Julho de
1966.Mais um Verão em Galamares, o carocha preto rolava pela estrada de
paralelepípedo rente aos pomares rasgados pelo elétrico aberto, de onde por
vezes furtivamente se apanhavam nêsperas empoleirados no estribo. A escola
acabara, as férias prometiam aventuras, fugidias enguias no rio, o teatro
amador na garagem, a velha Amália abrira as portadas para sair a humidade. O
Verão chegava para as famílias da capital a banhos e toldo ao mês na praia, no
café voltavam as habituais tertúlias, enquanto os mais novos se divertiam com
os matraquilhos ao “perde paga” e discos de vinil com os hits do momento.
Tudo corria
sem pressas. Chegados dias de sol, uma fauna de artistas e escritores invadia a
mansidão do local, enchendo as seis pensões e as casas de vilegiatura.
Não havia
Verão, porém, sem o Xaimix. Xaimix, o Homem Cérebro Electrónico, ilusionista,
trapezista, andarilho, com os seus truques de cartas e as moedas tiradas das
orelhas, perante o espanto dos miúdos boquiabertos, num tempo de televisão a
preto e branco e de um canal só.

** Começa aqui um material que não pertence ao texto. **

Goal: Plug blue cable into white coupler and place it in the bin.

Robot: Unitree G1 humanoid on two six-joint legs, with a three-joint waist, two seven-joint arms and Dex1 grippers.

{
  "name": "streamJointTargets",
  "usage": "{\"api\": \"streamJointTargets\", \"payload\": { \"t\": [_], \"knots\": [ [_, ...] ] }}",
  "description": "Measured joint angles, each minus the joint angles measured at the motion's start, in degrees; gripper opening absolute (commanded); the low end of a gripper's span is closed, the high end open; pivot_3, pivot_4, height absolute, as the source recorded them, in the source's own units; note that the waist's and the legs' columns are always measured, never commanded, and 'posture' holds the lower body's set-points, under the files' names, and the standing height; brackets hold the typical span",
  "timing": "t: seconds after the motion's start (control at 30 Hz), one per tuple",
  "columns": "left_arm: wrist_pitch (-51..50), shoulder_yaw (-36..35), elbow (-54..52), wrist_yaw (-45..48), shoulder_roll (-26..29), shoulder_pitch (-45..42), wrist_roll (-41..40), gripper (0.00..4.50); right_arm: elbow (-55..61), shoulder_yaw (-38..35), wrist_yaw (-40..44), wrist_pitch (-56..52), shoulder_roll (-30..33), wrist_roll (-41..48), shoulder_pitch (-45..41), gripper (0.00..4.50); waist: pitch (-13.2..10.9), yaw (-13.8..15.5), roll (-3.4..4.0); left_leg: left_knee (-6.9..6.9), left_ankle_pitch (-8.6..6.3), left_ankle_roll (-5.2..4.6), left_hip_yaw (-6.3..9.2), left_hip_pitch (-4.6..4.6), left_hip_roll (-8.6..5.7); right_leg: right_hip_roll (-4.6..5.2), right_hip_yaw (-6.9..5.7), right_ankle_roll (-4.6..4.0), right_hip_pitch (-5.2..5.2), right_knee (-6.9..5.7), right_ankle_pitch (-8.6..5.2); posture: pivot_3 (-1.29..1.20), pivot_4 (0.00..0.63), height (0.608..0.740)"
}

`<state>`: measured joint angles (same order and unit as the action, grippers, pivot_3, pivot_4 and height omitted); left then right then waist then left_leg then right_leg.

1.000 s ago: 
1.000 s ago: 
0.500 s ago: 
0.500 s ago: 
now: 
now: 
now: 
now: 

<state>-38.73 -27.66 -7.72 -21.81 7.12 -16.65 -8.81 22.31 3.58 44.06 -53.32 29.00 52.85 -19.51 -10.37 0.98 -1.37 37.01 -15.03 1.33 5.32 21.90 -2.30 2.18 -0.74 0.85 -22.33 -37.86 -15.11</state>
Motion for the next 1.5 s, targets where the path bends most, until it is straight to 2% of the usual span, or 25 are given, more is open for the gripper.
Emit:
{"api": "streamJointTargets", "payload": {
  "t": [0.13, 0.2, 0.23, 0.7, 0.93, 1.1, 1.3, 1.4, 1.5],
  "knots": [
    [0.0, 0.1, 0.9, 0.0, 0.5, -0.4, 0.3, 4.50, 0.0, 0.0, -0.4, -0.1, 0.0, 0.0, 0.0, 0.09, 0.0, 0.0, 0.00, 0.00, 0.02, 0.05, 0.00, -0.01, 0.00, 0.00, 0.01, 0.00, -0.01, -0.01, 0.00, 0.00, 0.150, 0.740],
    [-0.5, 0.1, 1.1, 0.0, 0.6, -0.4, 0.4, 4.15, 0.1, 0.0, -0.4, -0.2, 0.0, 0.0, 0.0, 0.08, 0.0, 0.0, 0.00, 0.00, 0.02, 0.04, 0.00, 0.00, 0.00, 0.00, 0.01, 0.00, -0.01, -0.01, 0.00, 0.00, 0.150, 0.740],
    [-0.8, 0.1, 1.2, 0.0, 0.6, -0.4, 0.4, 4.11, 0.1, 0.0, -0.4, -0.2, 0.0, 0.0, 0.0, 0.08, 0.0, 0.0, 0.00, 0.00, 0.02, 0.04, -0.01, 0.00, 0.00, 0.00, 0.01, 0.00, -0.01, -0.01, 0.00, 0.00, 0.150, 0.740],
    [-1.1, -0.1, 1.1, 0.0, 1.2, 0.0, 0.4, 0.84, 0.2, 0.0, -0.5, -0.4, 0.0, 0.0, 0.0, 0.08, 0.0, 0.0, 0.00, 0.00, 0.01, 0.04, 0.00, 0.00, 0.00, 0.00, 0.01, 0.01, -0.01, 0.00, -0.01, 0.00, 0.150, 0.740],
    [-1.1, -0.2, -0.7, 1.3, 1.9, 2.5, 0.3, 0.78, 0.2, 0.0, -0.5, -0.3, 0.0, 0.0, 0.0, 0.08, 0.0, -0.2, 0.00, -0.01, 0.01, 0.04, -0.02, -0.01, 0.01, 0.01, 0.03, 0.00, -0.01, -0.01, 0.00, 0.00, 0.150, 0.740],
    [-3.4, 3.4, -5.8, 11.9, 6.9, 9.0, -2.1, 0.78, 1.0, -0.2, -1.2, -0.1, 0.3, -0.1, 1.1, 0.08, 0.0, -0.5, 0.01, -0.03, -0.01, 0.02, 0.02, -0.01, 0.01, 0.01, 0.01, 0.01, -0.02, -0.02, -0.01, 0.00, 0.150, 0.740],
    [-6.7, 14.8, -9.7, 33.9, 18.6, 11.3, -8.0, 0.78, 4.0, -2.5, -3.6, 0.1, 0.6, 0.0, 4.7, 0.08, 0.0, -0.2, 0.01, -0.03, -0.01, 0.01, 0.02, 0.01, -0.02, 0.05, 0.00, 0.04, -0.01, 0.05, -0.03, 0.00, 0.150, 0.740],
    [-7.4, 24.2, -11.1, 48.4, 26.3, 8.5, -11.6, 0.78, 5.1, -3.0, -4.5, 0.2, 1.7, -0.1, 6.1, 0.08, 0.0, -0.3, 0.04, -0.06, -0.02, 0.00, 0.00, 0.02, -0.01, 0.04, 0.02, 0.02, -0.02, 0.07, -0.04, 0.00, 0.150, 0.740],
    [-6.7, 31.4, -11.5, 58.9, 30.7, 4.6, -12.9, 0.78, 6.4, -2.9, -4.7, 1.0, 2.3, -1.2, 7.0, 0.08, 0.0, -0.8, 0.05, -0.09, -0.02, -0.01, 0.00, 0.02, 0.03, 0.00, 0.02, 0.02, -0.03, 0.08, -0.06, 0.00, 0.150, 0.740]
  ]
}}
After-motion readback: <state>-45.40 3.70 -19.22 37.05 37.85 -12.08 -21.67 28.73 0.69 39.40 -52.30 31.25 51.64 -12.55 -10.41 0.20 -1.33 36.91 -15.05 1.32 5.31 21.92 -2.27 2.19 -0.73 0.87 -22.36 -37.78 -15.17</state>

Todos os anos, a esplanada do Alcino se enchia
para ver o Xaimix, Houdini dum pequeno mundo de sonhos e ilusões, com os seus
truques acompanhados pela virtuosa harmónica bocal. Homem dos sete
instrumentos, surpreendia e encantava, deixando todos a adivinhar como a
marosca era feita, oferecendo fantasia a troco duma pequena moeda.
Vários anos
passaram e numa madrugada redentora chegou um tempo novo, as árvores viram
novos pássaros e escutaram novos sons, inusitados cartazes nas paredes,
caseiros agora sentados na mesma mesa dos senhores doutores, renovando a magia
de sempre. Eterna, a brisa vinda do mar oceano sopra ainda sobre a casa cheia
de mundos idos e outros por vir, sentinela, a esplanada do Alcino, alpendre das
conversas de muitos anos, desapareceu.
O Xaimix
envelheceu sem abandonar a ribalta e continuou com a sua harmónica, agora para
os filhos dos miúdos, ainda intrigados com os truques, desconfiando das cartas
marcadas ou da partenaire comprada.
Nunca descobririam. O Xaimix, era um personagem de Fellini, Merlin daquele
pequeno mundo, fugindo do cinzento no colorido palco que para ele a vida foi.
Morreu já e
foi enterrado com o seu traje de
ilusionista, artista na vida e na morte. O mundo continuou, a serra quedou-se
sentinela, o elétrico voltou a serpentear, a harmónica bocal, essa, ecoa ainda,
roufenha, na nuvem onde para sempre continuará a tocar.